There’s a game in my Steam library called Ryse: Son of Rome and I’m not sure how it got there. It’s been lurking for years, building itself a nest in the midden-heap of discarded indie games. I’ve never played it. I don’t think I even bought it. Not deliberately. Probably it hitched a ride with a charity bundle, but I like to think it snuck in by itself. I bring this up because I recently saw a forum post by someone who reached for their Steam Deck one day and, completely unbidden, played Ryse from start to finish. They’d had fun, but sounded bewildered, like they’d woken up after a heavy night out and were trying to account for some questionable choices. I couldn’t understand it either. Our little lives are rounded with sleep, and surely there are too few precious hours for a middling 2013 hack-n-slash. But, having had my own Steam Deck for over a week now, I think I get it.
The Steam Deck is Valve’s most recent – and most competent – foray into PC hardware. It’s a big, burly, Switch-looking handheld, which promises PC gaming on the go. It delivers in spades. Since it started shipping earlier this year, people have been putting it through its paces, feeding it Cyberpunks and Flight Simulators and watching the custom AMD processor work magic.
And it really is magic. Although the software has a few kinks, plonking the Steam Deck in your lap and booting Elden Ring feels like a childhood daydream come true. What surprised me most, though, is that raw horsepower is only part of the magic. The Steam Deck has redefined my relationship with my Steam library. Let me tell you.
Obviously, there’s the portability. Like the Switch before it, the Steam Deck cuts some of the restraints tethering you to your chair. Suddenly you can play PC-bound games in bed or lounging on the sofa. You can play Vampire Survivors at the breakfast table, or Phantom Pain on the loo. If you’re so inclined, you can even venture outside the house. It’s liberating. And, although the Deck is 50 percent heavier than Nintendo’s Switch, it doesn’t feel that way. Through some ergonomic wizardry it seems to float as you hoist it from room to room.
But that’s not all, I think. I’ve found gaming on the Deck more focused than at the desk.

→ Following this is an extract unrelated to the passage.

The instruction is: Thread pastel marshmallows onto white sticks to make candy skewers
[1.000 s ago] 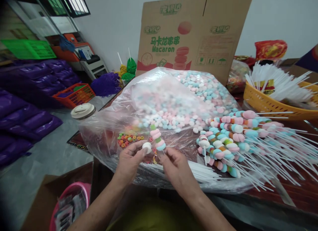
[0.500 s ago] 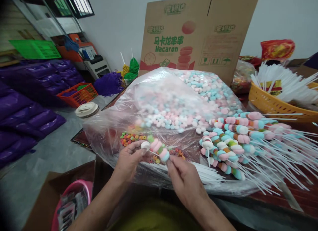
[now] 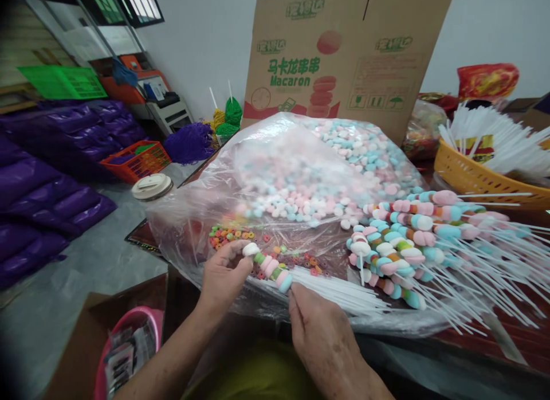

If you’re anything like me, you do a lot of your gaming sitting at a PC. After a long day at work or school you wedge yourself into the chair and boot up whatever you have on the go. But sometimes you sit down and realise two hours later that you’ve done nothing but scroll reddit. Or, worse, you open a game but feel the gravitational pull of Twitter tugging your forebrain. Rather than fully engaging, you’re fighting the impulse to check your notifications, or the news, or Eurogamer. With games that grab your whole attention – Soulslikes, Roguelikes and the like – this is no great issue. But for less intense genres like, oh, let’s say walking simulators, it’s anathema.